* Task
Please copy each line in the records below that contains the string "scaled".
*** Exercise data Section Begins ***
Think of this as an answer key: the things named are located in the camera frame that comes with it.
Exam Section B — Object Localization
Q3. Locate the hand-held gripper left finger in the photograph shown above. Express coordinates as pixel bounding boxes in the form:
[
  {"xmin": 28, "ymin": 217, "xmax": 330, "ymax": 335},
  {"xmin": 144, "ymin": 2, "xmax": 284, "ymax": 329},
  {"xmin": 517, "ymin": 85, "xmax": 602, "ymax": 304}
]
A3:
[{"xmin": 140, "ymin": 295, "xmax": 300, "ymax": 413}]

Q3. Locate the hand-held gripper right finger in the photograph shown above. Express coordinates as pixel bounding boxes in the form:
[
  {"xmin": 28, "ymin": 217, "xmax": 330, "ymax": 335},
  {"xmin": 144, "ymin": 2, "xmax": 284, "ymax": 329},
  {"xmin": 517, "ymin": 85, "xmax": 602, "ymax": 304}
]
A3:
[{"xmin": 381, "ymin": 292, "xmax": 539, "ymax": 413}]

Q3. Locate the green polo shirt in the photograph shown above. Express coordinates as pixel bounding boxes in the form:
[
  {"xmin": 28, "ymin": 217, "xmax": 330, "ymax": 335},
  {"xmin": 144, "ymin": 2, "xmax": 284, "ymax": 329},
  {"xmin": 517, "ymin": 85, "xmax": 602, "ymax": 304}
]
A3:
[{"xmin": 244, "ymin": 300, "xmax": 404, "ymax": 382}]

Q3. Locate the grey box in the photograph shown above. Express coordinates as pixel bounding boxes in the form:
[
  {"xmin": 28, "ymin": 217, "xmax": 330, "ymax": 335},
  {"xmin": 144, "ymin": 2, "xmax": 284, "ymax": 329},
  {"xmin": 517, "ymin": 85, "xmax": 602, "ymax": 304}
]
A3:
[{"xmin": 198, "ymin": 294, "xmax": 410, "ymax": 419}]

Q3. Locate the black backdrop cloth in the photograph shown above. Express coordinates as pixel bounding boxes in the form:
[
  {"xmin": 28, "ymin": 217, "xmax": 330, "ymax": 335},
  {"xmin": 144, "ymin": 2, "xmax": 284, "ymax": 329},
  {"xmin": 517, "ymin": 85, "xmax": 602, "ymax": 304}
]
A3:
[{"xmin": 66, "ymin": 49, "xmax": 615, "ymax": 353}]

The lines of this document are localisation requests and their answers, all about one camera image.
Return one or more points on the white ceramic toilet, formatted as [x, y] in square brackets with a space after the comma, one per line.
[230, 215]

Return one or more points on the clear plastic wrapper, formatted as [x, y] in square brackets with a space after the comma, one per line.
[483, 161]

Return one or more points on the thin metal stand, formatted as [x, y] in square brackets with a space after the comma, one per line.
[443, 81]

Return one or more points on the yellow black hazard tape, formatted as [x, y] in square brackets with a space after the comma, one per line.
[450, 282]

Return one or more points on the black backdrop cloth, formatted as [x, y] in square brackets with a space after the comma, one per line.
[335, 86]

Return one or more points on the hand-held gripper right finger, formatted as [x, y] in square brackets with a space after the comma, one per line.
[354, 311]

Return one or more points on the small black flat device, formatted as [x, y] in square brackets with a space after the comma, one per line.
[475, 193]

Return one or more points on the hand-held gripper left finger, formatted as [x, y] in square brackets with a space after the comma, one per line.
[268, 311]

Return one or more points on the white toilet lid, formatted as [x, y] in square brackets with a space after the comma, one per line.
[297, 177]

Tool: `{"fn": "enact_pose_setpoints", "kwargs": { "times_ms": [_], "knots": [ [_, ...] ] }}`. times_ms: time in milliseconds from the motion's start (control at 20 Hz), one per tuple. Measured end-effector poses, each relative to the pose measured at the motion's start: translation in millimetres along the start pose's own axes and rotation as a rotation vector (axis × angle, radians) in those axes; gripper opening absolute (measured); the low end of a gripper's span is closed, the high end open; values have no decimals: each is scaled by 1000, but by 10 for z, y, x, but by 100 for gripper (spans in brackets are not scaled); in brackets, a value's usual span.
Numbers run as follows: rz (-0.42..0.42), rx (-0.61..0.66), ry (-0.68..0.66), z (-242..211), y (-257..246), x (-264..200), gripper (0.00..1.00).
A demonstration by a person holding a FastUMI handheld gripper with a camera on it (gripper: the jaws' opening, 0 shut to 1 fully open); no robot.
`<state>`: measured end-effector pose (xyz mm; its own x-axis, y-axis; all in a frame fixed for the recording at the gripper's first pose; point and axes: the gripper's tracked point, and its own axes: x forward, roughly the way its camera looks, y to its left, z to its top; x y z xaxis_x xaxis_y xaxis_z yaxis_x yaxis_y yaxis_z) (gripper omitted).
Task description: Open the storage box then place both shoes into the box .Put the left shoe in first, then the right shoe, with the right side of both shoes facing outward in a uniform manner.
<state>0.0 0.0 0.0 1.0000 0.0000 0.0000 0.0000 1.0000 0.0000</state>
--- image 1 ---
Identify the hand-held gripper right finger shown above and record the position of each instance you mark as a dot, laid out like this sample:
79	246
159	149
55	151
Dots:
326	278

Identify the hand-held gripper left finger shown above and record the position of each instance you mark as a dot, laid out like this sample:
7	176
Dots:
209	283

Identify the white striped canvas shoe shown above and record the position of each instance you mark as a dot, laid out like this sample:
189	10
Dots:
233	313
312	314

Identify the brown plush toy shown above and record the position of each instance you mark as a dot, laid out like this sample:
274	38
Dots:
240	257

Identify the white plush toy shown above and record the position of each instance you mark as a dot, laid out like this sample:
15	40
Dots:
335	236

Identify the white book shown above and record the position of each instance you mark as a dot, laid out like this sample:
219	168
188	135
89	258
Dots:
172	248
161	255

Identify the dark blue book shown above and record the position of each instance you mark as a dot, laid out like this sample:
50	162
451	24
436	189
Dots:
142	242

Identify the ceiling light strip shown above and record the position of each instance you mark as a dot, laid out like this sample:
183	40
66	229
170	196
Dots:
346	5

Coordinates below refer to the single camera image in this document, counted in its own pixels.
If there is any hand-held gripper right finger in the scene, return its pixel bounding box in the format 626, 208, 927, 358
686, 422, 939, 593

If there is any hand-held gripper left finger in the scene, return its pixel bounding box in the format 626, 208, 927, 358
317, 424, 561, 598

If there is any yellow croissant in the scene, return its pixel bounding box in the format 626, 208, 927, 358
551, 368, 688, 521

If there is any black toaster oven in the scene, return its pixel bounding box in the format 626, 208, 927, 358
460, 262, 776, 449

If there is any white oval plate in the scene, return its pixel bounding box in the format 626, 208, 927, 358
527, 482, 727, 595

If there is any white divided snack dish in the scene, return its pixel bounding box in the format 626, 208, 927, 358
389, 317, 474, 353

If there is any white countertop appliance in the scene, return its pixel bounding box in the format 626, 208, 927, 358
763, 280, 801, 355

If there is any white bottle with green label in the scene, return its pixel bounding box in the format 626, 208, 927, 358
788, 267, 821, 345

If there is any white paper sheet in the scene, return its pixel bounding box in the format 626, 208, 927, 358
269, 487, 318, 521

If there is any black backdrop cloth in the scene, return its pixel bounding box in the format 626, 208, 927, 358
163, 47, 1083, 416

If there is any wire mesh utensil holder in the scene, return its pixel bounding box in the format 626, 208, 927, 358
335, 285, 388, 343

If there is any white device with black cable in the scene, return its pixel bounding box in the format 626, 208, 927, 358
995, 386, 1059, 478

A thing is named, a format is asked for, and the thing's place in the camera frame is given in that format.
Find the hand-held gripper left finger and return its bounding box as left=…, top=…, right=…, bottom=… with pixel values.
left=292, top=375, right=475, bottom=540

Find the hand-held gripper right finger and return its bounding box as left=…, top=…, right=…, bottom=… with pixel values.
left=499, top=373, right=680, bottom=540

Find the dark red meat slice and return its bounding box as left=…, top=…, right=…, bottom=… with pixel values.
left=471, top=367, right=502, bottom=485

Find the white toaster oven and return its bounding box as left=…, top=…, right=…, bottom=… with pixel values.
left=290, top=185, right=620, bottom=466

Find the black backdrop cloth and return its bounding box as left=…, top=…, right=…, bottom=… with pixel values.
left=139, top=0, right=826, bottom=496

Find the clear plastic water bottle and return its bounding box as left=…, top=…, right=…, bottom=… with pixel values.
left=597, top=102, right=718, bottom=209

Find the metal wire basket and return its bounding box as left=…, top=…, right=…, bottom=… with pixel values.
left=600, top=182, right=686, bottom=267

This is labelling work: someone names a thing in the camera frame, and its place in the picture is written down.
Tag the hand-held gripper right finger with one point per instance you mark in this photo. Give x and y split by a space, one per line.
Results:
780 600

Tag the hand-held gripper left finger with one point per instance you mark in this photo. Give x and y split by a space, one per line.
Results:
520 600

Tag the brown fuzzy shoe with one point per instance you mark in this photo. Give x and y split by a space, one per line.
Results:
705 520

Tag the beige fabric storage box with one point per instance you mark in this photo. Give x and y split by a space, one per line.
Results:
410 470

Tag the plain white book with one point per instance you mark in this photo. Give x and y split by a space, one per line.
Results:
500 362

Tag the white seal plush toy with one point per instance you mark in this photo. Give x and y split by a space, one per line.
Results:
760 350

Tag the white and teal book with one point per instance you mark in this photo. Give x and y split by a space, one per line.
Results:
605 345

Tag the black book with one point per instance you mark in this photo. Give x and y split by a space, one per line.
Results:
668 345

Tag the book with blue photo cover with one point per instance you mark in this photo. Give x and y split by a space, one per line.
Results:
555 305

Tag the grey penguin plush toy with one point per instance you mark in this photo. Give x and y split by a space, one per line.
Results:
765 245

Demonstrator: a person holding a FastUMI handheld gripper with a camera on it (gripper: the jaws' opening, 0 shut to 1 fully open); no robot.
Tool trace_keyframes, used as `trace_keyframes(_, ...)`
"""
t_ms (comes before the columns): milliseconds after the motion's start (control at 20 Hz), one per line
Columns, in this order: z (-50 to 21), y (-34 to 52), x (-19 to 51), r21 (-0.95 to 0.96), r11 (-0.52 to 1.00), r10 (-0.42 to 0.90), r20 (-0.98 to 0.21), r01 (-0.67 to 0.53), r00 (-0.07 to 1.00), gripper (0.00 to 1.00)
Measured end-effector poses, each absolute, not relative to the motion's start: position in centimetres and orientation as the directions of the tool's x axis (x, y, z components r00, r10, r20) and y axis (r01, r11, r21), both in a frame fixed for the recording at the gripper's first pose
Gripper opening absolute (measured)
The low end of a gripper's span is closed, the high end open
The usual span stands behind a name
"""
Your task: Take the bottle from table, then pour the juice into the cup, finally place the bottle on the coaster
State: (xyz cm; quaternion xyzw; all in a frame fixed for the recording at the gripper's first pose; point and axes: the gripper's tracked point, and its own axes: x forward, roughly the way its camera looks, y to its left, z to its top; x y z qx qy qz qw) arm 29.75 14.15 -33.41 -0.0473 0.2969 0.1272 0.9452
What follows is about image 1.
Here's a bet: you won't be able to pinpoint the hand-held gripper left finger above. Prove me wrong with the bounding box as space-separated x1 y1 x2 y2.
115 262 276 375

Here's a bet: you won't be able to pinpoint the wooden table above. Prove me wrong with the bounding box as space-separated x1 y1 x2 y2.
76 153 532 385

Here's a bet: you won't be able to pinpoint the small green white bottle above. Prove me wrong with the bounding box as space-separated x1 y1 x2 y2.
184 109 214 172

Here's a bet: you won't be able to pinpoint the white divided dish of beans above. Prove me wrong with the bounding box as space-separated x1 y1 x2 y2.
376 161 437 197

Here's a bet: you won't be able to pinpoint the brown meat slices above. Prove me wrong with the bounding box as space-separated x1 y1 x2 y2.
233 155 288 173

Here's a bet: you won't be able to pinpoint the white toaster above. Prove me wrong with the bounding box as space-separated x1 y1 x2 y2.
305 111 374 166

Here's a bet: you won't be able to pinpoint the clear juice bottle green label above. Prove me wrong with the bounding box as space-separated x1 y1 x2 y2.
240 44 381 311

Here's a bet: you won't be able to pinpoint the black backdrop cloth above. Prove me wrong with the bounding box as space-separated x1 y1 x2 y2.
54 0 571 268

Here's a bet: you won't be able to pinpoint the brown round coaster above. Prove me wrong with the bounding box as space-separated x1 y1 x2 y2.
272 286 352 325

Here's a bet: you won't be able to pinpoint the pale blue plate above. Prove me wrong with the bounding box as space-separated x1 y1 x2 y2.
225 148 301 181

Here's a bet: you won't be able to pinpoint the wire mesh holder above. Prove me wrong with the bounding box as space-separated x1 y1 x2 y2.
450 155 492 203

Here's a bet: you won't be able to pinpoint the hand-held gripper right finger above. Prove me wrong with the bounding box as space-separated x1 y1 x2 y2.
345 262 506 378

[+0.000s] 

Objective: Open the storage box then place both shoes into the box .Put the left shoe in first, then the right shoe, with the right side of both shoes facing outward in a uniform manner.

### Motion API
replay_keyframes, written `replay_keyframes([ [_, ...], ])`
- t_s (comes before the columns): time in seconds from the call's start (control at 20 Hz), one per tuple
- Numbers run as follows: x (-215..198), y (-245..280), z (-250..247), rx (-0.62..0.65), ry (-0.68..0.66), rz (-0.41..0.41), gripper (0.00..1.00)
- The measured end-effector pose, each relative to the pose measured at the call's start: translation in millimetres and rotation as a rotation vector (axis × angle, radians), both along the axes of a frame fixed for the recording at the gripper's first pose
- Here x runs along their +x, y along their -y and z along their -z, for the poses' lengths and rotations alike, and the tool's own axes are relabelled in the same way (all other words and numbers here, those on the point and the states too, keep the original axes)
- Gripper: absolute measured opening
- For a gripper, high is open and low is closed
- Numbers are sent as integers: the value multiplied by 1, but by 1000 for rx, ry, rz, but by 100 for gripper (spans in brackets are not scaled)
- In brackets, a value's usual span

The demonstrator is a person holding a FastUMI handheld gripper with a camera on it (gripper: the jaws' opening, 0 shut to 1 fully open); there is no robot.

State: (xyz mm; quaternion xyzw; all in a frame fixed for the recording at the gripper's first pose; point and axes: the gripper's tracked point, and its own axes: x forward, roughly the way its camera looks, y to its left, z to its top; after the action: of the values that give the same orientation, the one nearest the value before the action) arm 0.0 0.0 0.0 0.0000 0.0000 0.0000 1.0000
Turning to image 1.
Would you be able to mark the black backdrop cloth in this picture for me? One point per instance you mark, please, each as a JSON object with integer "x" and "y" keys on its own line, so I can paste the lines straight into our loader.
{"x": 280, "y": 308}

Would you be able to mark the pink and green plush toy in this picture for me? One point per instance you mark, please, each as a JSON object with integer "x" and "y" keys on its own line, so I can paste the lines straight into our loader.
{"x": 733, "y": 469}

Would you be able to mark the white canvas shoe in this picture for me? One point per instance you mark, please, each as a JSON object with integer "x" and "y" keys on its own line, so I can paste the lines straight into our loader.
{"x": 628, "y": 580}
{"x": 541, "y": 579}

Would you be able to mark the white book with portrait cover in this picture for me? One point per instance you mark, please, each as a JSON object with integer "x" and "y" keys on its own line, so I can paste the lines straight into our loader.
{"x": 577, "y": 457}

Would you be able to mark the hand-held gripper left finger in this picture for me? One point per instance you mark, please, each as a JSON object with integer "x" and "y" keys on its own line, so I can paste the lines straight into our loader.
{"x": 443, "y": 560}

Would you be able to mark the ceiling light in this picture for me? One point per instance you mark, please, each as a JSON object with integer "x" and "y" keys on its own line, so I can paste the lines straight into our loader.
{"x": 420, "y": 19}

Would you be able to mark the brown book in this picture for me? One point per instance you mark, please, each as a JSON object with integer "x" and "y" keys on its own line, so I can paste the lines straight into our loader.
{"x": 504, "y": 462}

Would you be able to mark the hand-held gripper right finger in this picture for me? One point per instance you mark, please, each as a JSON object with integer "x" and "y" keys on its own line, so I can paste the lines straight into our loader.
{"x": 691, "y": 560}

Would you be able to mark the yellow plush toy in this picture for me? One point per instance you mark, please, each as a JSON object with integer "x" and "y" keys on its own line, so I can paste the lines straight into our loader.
*** Exercise data Section Ends ***
* Your response
Tool: `{"fn": "enact_pose_setpoints", "kwargs": { "times_ms": [_], "knots": [ [_, ...] ] }}`. times_ms: time in milliseconds from the motion's start (control at 20 Hz), one per tuple. Measured end-effector poses, each relative to the pose measured at the motion's start: translation in millimetres along the start pose's own axes and rotation as a rotation vector (axis × angle, radians) in those axes; gripper opening absolute (measured); the low end of a gripper's span is closed, the high end open; values have no decimals: each is scaled by 1000, but by 10 for z, y, x, but by 100 for gripper (spans in brackets are not scaled); in brackets, a value's usual span.
- Numbers are sent as integers: the value multiplied by 1, but by 1000 for rx, ry, rz, but by 100 for gripper (spans in brackets are not scaled)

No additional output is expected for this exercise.